Tassili n'Ajjer, in Sahara, the biggest prehistoric cave art museum in the world
8,000 years of human history recorded in stone, deep in the Sahara
In the heart of the Sahara Desert, on a plateau of eroded sandstone forming "forests of rock," lies the most extensive collection of prehistoric art on Earth. Tassili n'Ajjer preserves a visual archive of climate change, animal migrations, and human evolution spanning 8,000 years—from 6000 BC to the first centuries of the present era.
The Scale
15,000+ Drawings and engravings documented across the plateau: a continuous record of human presence, thought, and observation across millennia.
What the Art Records
The paintings and engravings document:
Climatic transformation - When the Sahara was green, supporting rivers, lakes, and diverse wildlife
Animal migrations - Species that once thrived here: elephants, giraffes, cattle, now vanished from the region
Human evolution - Hunting scenes, pastoral life, ritual practices, technological development
Cultural changes - Shifts in lifestyle from hunter-gatherers to pastoralists as the climate dried
The Landscape
Tassili n'Ajjer sits within a strange, lunar landscape of outstanding geological interest.

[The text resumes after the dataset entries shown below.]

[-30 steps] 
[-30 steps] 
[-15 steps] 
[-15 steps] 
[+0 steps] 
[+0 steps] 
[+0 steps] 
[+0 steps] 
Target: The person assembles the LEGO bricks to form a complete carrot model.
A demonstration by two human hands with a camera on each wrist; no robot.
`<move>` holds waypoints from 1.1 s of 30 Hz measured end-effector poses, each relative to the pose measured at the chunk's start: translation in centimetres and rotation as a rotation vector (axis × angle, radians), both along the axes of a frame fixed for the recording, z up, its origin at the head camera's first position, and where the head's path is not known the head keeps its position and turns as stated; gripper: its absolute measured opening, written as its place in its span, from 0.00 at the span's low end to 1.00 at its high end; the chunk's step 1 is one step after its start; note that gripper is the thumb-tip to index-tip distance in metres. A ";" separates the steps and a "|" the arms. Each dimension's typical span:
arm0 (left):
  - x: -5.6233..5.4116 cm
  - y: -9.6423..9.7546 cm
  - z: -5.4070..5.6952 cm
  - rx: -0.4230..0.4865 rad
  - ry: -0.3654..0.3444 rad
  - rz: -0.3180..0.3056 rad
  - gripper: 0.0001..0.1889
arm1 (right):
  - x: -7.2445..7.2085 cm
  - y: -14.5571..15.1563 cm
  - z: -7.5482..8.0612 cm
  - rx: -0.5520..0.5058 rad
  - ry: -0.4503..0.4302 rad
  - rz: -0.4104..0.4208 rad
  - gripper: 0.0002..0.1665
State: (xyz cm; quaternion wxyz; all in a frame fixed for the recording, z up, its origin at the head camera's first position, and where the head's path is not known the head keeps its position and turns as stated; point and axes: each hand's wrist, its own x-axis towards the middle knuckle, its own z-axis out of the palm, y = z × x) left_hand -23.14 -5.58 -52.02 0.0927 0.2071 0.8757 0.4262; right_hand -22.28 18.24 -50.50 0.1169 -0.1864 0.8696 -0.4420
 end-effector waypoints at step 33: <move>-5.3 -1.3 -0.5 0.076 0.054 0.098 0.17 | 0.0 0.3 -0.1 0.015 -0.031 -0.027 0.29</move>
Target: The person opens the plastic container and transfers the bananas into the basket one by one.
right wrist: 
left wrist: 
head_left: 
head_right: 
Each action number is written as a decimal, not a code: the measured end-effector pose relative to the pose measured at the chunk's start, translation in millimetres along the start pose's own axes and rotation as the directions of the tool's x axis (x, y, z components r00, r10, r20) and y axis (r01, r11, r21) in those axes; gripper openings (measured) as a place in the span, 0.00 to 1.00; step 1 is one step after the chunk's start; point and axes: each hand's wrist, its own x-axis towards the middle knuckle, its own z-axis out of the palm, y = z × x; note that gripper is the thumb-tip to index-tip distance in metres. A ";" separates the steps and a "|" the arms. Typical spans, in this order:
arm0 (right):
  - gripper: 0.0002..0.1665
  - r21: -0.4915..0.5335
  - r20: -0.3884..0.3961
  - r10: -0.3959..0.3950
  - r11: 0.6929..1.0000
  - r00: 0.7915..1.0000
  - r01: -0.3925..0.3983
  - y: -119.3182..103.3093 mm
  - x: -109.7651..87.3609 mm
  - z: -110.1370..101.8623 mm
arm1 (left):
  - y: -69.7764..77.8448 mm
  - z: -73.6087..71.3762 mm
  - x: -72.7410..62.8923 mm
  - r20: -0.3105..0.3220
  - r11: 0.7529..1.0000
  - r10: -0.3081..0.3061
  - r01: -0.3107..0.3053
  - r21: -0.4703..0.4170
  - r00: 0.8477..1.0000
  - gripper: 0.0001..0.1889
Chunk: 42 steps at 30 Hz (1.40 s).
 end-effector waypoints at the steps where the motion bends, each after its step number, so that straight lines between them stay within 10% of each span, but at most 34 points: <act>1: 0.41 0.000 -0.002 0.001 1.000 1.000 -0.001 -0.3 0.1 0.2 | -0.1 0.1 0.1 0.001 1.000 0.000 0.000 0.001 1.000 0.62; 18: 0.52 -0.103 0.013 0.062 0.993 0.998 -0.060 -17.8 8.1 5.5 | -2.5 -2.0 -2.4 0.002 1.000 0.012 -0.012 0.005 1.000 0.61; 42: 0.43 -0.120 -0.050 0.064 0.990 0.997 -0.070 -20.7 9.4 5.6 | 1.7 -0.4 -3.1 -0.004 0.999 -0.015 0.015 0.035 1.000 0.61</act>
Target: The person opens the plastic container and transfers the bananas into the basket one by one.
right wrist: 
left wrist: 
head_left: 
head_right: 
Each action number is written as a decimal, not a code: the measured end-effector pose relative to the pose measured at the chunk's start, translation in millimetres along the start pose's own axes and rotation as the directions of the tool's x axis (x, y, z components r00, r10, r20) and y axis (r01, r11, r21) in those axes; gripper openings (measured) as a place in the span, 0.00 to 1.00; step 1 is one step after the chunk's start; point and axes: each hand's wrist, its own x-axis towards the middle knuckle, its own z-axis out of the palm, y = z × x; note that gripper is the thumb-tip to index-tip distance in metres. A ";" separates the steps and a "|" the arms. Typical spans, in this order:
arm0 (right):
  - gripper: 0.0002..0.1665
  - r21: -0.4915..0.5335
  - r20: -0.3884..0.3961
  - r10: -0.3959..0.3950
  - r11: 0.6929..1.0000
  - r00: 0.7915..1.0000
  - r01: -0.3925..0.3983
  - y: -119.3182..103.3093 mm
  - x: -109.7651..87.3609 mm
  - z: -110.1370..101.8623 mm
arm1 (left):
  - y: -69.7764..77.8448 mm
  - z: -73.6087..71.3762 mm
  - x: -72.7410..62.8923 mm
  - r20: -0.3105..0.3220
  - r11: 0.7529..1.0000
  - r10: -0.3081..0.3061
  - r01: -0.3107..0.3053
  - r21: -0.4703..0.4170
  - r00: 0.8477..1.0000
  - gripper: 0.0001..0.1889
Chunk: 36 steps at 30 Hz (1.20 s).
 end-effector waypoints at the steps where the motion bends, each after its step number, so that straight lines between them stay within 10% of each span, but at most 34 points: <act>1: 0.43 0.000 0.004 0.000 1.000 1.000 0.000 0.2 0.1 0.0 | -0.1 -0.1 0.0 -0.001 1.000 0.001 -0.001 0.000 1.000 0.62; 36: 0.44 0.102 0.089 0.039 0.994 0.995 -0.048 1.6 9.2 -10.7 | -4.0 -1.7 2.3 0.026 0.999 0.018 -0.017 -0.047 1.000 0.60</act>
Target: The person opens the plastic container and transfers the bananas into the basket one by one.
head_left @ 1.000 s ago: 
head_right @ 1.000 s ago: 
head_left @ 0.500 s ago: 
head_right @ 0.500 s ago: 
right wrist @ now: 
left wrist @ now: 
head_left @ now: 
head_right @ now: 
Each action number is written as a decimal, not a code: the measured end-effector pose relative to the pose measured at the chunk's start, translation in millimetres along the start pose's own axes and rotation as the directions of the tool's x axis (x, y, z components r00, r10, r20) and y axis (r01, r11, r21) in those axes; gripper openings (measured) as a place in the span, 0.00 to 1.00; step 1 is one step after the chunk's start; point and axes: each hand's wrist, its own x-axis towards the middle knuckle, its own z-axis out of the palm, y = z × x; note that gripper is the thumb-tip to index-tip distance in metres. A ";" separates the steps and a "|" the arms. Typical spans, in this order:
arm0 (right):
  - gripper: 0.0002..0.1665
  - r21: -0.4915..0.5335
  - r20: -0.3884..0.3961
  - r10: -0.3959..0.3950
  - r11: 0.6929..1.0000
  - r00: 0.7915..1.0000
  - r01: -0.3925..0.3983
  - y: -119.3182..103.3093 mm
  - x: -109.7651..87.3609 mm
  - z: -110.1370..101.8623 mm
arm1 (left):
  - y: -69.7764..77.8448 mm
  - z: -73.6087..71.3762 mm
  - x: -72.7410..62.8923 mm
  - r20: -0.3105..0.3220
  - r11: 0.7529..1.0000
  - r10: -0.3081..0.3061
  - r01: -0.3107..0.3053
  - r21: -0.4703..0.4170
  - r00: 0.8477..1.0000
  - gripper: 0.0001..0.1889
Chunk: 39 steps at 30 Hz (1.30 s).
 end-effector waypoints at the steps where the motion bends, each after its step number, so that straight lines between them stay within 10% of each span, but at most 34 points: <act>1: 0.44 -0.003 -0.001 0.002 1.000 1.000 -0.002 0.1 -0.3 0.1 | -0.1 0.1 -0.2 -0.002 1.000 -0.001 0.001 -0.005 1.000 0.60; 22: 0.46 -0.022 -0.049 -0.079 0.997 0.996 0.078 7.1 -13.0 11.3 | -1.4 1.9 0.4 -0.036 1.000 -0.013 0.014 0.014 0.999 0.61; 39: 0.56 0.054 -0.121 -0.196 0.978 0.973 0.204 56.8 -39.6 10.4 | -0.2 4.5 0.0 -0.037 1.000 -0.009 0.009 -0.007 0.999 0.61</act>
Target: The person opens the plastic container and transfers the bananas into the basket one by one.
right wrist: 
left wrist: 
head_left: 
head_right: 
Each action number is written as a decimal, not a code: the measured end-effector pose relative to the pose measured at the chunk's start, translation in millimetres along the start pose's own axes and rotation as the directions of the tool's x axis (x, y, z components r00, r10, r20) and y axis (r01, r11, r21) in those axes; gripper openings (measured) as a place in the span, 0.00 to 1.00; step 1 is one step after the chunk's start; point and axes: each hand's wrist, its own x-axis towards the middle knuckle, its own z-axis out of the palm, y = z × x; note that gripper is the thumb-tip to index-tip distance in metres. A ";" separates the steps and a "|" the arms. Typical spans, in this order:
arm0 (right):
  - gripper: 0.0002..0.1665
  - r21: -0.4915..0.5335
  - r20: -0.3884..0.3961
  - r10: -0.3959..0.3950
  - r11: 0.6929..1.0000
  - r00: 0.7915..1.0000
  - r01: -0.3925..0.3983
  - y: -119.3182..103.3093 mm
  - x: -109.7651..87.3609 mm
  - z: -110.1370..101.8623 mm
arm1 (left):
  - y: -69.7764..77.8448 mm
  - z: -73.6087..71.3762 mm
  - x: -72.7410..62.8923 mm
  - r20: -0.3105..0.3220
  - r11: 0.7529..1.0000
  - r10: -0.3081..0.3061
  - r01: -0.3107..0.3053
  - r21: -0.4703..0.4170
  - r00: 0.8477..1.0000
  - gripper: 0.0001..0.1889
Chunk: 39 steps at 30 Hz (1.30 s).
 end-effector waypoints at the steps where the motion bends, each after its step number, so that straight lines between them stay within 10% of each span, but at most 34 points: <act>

Erosion has carved the sandstone into dramatic formations—towering rock pillars, natural arches, stone forests. The art exists within this alien terrain, protected by overhangs and sheltered rock faces.
Location: Tassili n'Ajjer National Park, southeastern Algeria, Sahara Desert
UNESCO World Heritage Site: Recognised for both cultural and geological significance
Period represented: Approximately 6000 BC - early CE (8,000+ years)
The Images
The art reveals a Sahara unrecognisable to us today—lush, populated with megafauna, sustaining human communities for thousands of years before desertification transformed the region into the desert we know.